Mr Fuller - Does not that show the absurdity of the whole business5

Mr HUME COOK (BOURKE, VICTORIA) - Yes, that is what I am endeavouring to demonstrate. I have also affirmed that the Tariff is mischievous in its operation, and I propose to prove that assertion' in two ways. I shall not weary honorable members with any more figures than are necessary, but I desire to direct attention to the facts connected with six or seven cases in which industries have been injuriously affected by the Tariff. One firm, engaged in making axles, which in 1899 employed sixteen men, now has only five hands in its factory. That, I admit, is a very small industry, but still the reduction has been very large comparatively. Another firm which manufactures springs for vehicles had fifty men employed in 1899, as compared with only sixteen at present. Then, again, a firm which makes machinery connected with the leather trade, had sixty men employed, as contrasted with only twenty to-day.

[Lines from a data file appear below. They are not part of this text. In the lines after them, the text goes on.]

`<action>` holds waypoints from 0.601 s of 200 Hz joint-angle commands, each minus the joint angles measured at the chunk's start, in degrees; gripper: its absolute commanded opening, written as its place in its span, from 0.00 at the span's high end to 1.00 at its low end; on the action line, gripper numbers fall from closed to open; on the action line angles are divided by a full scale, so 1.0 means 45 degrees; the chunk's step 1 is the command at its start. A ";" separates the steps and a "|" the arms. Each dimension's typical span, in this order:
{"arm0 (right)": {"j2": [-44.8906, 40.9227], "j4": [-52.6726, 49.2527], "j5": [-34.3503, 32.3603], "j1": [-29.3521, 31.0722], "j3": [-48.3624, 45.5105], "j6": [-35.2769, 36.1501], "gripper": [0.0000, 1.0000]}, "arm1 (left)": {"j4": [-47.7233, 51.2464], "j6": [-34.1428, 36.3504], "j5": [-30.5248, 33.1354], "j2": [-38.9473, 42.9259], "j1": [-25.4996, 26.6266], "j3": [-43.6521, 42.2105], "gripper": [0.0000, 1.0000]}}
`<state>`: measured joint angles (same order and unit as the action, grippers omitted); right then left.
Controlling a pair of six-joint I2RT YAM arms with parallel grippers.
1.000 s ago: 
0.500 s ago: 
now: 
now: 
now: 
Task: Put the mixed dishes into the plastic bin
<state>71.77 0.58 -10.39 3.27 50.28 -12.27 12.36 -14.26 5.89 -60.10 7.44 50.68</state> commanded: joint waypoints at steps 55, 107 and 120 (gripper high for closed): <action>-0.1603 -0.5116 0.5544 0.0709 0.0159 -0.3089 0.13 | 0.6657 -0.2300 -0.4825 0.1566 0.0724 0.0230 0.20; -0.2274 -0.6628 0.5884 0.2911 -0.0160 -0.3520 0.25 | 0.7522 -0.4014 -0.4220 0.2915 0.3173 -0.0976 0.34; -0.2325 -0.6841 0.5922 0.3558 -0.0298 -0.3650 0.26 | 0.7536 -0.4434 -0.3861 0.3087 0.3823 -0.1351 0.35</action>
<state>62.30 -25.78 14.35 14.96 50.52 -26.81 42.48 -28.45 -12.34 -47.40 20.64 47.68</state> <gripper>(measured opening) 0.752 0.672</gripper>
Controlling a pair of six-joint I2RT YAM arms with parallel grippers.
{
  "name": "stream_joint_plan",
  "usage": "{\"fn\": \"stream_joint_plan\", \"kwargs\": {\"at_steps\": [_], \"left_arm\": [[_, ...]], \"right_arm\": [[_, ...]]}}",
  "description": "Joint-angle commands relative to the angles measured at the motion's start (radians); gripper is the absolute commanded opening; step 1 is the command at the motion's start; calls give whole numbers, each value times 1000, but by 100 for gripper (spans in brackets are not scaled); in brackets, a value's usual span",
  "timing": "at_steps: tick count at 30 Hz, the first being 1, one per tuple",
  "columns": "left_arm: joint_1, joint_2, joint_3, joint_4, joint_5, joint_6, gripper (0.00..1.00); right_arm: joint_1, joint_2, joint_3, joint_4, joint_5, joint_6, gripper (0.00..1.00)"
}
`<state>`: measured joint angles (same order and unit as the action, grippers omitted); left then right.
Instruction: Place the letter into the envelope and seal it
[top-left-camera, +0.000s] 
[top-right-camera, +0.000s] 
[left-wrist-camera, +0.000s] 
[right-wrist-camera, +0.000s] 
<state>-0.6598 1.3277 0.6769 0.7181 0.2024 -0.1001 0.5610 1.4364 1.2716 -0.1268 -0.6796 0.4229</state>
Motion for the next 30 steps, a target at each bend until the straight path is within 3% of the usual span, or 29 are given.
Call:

I have already referred to the distilling business. Messrs. Joshua Brothers have published some figures which show that prior to the introduction of the Tariff they employed seventy-two hands, to whom they paid £8,000 per annum in wages ; whereas to-day they can find work for only twenty-seven hands, who receive in wages ,£2,300 per annum. The Geelong tanners have issued a circular in which they state that in 1899 they employed 500 hands.